Train our Youth – Free college education is a privilege only those in an elite group of mostly Northern European nations could afford to provide. The administration’s priority in beefing up the country’s human intellectual capital takes center stage, realizing from the last Aquino term that we cannot afford stupid incompetent people manning our stations and ships anymore.

Train Systems – All you have to see is GRP’s classic juxtapositional article: Manila’s primitive public transport system: A national embarrassment! to convince yourself we have a lot of catching up to do in getting the blood arteries of the country flowing healthily again. It’s basic common sense for any decently functional country or emerging power aspirant: a smooth flow of goods, workers and tourists is fundamental to a buzzing economy- not something that should be fooled around with (like how incompetently managed the system was under Mar Roxas, Joseph Abaya, and PNoy, making them all worthy of getting run over a train for).

Why the opposition is making so much noise about “fake news”, “human rights”, and “press freedom” is simply because they are rendered speechless on the weightier topics that really matter in the debate – those on the subject of strategies and visions the Duterte administration is hell bent on pursuing.

The Silence of Yellowtard Lambs in more important topics is really due to the fact that affirming Duterte’s strategy means admitting 30 years of Yellow rule was an utter failure – nothing but a sinister power- and wealth-grabbing scam. Millions of brainwashed Filipinos simply all got duped for that long guys!

We all know it’s culture that’s got to change, but you have to admit this time: Changing the top politician in the land does work wonders once in a super blue blood moon. 10-year-valid passports, 5-year-valid driver’s licenses, a third Telco coming in, subway to Manila’s airport, no more tax evasion, IS rebellion crushed, Reds finally labelled as terrorists, no more laglag bala, Federal setup to usher in peace in the South, MM to be replaced by clean-and-green New Clark City (ZaZoZon expanding!), friends with China again, Cha-cha wheels finally rolling,… we simply can’t list them all.

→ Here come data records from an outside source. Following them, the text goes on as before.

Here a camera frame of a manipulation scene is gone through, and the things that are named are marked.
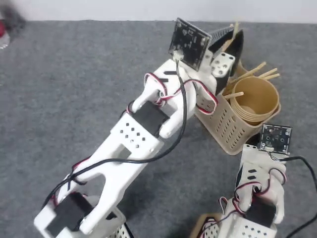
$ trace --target stick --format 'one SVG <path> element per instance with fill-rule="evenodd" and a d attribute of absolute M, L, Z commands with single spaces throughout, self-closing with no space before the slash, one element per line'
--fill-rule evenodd
<path fill-rule="evenodd" d="M 269 76 L 270 74 L 273 74 L 273 73 L 276 72 L 276 71 L 277 71 L 277 68 L 274 68 L 274 69 L 272 69 L 272 70 L 270 70 L 270 71 L 268 71 L 268 72 L 266 72 L 266 73 L 261 74 L 261 75 L 259 76 L 259 78 L 264 78 L 264 77 L 266 77 L 266 76 Z"/>
<path fill-rule="evenodd" d="M 232 82 L 235 82 L 235 81 L 238 81 L 240 80 L 241 78 L 245 78 L 245 77 L 248 77 L 250 76 L 251 74 L 254 74 L 255 72 L 259 71 L 261 68 L 263 68 L 264 66 L 266 65 L 266 62 L 262 62 L 258 67 L 254 68 L 254 69 L 251 69 L 250 71 L 246 72 L 245 74 L 241 75 L 240 77 L 238 77 L 237 79 L 231 81 Z"/>
<path fill-rule="evenodd" d="M 224 96 L 224 98 L 226 100 L 228 100 L 230 98 L 240 97 L 240 96 L 243 96 L 243 95 L 244 95 L 244 92 L 238 92 L 238 93 L 232 93 L 232 94 L 226 95 L 226 96 Z"/>
<path fill-rule="evenodd" d="M 276 78 L 276 77 L 279 77 L 279 76 L 281 76 L 281 75 L 279 73 L 276 73 L 276 74 L 264 77 L 263 79 L 270 80 L 270 79 L 273 79 L 273 78 Z"/>

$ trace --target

Can things be moving any better? What have you guys in Yellow shirts gotta say?

All together stupefied now… NGANGA

5 Replies to “TRAIN TRAIN TRAIN – Why the Yellows are Speechless (Nganga) about Duterte’s Nation-Building Strategy”

  1. Zaxx, have you even READ the new law? I have. It is indeed a ‘masterplan’, but sadly it’s a plan to get this country’s economy out of the ICU and into a nice comfortable coffin. Here’s what it does:

    – Narrows the tax base to, essentially, business owners only, who will now be hit with one of the highest tax rates in Asia (possibly THE highest). For example, a business with a gross income of 1.2M will pay at least 96,000 a year in tax. At the sole discretion of the authorities (see below), it could well be more than that. Since operating costs normally account for at least 70% of gross revenue (often more like 80-90%), and municipalities impose additional taxes and fees, small businesses will be paying out 40%+ of net profits in taxes. Anybody with any sense will shut down their business RIGHT NOW and move to Singapore.

    – Gives the BIR complete authority to decide (a) who pays what (b) real property values. In practice, they’ve always been allowed to do (a). I’m pretty sure (b) is unconstitutional. Both powers are illogical and are likely to result in all sorts of new abuses and opportunities for corruption.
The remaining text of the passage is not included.